» **WHAT THE EXERCISE ASKS**: Everything from the first line of the material below through the line containing "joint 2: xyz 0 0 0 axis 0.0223" must be retyped exactly, and nothing past it.

*** Begin section ***

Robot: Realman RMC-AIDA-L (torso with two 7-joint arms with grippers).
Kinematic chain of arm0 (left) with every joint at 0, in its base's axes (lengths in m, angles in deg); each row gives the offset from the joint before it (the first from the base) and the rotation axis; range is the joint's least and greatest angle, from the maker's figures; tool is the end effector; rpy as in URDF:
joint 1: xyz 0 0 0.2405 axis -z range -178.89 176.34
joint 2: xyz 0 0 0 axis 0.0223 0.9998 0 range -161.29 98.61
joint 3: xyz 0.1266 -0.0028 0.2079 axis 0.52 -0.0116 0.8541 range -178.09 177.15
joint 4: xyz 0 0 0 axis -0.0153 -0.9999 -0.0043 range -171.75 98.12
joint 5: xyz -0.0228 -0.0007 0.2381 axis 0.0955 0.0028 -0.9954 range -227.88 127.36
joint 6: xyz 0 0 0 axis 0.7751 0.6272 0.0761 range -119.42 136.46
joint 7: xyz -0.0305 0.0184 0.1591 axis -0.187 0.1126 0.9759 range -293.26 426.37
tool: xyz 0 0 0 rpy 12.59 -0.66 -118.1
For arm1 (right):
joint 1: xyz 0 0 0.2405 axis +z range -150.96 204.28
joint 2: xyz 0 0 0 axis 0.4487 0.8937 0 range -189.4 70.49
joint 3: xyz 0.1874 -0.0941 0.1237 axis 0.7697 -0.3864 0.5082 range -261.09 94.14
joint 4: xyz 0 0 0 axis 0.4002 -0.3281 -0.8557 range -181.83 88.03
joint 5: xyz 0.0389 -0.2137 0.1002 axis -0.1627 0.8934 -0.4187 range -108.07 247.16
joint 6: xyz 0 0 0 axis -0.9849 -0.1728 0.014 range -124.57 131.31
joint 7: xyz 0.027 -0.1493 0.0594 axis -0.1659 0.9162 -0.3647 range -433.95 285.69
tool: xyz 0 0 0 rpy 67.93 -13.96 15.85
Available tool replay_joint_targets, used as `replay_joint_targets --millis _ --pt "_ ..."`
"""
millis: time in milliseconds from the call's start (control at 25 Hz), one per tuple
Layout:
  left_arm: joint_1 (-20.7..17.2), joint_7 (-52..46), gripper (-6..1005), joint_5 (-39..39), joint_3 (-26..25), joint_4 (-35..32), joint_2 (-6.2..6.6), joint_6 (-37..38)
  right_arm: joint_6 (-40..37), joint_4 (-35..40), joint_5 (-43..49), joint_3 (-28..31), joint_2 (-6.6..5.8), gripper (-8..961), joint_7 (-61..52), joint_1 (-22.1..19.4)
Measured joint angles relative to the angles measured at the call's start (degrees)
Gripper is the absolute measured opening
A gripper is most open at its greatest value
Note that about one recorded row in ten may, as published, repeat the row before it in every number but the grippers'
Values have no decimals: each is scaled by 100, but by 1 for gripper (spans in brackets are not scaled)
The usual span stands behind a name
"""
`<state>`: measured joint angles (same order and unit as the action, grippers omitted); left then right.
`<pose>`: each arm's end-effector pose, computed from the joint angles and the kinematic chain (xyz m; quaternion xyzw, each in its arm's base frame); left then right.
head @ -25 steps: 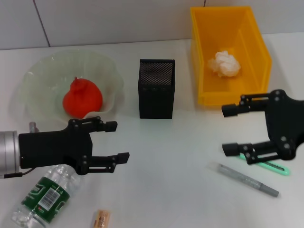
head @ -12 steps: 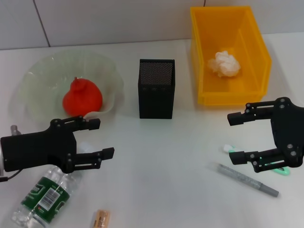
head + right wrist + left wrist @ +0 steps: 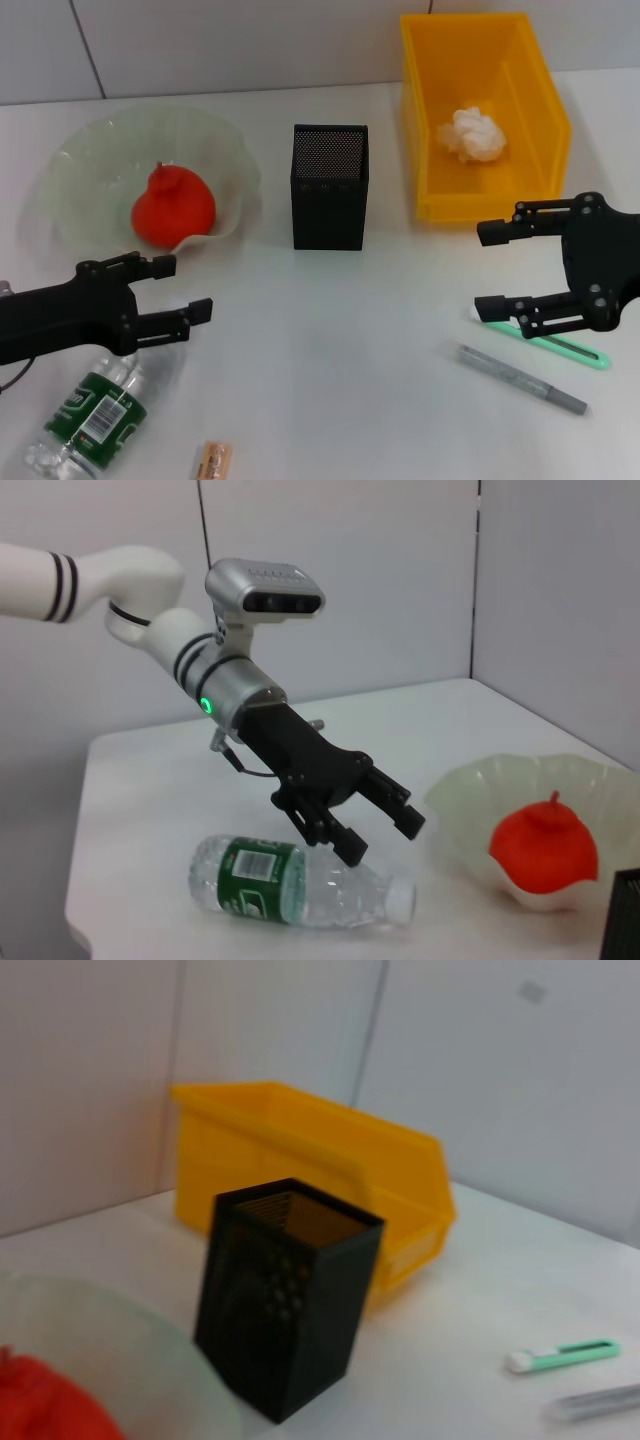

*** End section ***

» **TASK RESPONSE**:
Robot: Realman RMC-AIDA-L (torso with two 7-joint arms with grippers).
Kinematic chain of arm0 (left) with every joint at 0, in its base's axes (lengths in m, angles in deg); each row gives the offset from the joint before it (the first from the base) and the rotation axis; range is the joint's least and greatest angle, from the maker's figures; tool is the end effector; rpy as in URDF:
joint 1: xyz 0 0 0.2405 axis -z range -178.89 176.34
joint 2: xyz 0 0 0 axis 0.0223 0.9998 0 range -161.29 98.61

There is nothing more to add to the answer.